Every line below from the one containing "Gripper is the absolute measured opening" through the one containing "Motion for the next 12" must be transcribed exactly. Omit all lines outside that stretch.

Given data START

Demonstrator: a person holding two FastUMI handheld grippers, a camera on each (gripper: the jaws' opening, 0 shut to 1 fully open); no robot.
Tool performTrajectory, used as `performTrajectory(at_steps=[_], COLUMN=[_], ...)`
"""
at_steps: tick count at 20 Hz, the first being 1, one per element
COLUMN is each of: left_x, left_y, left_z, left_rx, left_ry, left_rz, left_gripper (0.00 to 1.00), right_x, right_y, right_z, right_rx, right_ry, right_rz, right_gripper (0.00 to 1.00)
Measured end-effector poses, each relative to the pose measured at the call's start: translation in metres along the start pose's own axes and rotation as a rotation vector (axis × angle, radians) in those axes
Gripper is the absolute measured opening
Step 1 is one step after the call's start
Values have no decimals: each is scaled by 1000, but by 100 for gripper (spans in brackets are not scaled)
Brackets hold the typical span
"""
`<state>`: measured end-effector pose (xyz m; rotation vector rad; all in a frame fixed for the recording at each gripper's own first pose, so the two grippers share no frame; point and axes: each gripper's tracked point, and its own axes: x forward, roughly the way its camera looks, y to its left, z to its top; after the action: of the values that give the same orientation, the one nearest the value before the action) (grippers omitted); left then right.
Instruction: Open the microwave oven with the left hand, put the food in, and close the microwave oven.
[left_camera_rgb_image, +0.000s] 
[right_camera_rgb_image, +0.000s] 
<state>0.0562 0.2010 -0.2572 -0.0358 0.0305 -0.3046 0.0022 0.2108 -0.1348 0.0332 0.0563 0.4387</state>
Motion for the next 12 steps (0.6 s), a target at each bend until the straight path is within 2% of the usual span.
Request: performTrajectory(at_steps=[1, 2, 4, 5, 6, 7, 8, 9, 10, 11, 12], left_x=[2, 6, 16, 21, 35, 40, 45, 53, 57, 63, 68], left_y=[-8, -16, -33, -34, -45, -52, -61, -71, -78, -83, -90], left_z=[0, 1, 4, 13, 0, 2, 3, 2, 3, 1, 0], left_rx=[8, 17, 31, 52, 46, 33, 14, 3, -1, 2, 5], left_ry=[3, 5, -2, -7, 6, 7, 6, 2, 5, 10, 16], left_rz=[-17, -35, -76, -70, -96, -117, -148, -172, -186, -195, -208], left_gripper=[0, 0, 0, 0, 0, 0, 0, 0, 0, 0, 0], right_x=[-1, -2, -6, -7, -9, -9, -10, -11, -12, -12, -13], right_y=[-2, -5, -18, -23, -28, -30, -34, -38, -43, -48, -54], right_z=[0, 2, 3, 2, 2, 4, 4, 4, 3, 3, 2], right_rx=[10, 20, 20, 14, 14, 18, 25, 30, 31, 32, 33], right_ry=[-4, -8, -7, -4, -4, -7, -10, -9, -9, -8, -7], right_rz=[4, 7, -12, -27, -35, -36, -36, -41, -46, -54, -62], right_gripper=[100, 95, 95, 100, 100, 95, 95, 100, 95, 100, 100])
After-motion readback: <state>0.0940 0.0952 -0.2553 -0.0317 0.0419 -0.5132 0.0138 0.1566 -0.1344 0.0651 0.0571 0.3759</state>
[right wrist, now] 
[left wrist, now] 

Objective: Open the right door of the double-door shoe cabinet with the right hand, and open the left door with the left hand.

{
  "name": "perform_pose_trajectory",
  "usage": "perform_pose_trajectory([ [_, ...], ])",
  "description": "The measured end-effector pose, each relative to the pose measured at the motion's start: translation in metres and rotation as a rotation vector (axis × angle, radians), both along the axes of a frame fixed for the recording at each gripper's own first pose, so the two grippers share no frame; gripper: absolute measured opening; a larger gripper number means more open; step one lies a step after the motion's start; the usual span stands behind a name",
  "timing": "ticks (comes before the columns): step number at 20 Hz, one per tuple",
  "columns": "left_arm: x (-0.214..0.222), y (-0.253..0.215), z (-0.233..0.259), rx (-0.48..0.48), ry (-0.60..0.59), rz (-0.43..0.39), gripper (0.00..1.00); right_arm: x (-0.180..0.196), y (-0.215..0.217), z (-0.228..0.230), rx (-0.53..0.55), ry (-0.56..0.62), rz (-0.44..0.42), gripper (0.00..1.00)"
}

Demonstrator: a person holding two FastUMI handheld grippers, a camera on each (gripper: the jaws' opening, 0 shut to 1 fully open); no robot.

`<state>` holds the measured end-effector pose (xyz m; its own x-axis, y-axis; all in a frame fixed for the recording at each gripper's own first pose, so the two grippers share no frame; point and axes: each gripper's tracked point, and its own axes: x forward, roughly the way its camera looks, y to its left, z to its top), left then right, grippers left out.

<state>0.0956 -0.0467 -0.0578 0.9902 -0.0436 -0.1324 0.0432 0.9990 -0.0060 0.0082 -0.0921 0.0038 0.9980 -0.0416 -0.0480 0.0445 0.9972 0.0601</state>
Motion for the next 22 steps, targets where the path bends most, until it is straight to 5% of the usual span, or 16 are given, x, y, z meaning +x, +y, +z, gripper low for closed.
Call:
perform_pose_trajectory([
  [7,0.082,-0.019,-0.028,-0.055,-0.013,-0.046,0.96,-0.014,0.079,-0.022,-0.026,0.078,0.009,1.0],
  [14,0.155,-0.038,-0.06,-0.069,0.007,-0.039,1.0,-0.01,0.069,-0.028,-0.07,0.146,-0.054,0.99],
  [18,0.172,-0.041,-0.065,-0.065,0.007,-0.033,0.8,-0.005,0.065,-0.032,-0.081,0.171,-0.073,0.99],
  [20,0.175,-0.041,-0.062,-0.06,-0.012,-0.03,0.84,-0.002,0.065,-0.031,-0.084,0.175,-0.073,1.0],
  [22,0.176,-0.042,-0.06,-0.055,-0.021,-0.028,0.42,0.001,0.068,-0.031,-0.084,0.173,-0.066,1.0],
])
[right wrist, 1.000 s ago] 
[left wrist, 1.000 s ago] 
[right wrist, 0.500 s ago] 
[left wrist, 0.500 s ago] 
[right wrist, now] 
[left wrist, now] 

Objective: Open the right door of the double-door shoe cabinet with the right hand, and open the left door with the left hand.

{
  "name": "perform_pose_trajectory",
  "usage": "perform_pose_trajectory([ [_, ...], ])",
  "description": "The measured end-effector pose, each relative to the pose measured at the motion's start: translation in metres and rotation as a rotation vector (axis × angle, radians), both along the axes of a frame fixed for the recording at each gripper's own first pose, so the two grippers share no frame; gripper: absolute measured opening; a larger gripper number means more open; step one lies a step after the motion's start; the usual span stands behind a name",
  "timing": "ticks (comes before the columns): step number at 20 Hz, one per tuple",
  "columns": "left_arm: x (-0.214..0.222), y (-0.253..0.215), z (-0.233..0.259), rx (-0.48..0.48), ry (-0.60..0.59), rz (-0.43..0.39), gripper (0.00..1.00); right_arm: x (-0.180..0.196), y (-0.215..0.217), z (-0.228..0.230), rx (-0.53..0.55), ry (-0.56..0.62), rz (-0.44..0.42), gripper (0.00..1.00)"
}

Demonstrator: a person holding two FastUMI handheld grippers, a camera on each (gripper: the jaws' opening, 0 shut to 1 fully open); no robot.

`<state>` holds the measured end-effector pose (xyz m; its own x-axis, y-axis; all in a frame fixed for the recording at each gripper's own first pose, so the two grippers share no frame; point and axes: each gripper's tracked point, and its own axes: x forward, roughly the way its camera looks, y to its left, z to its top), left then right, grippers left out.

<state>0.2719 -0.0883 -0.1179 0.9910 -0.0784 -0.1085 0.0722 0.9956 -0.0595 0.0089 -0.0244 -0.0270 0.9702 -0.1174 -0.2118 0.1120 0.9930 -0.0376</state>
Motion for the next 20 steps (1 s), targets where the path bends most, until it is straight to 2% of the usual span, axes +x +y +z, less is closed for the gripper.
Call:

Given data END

▶ [Response box]:
Gripper is the absolute measured opening
Step 1 is one step after the call's start
Values have no decimals: each is scaled by 1000, but by 100 for gripper (spans in brackets are not scaled)
Brackets hold the typical span
"""
`<state>`: measured end-effector pose (xyz m; rotation vector rad; all in a frame fixed for the recording at each gripper's own first pose, so the two grippers share no frame; point and axes: each gripper's tracked point, and its own axes: x forward, roughly the way its camera looks, y to its left, z to its top; after the action: of the values that give the same orientation, the one nearest the value before the action) (grippers omitted); left then right.
Instruction: Open the microwave oven with the left hand, put the food in, and close the microwave oven.
[left_camera_rgb_image, +0.000s] 
[right_camera_rgb_image, +0.000s] 
<state>0.0562 0.2010 -0.2572 -0.0358 0.0305 -0.3046 0.0022 0.2108 -0.1348 0.0332 0.0563 0.4387</state>
Motion for the next 12 steps (0.6 s), a target at each bend until the straight path is within 2% of the usual span.

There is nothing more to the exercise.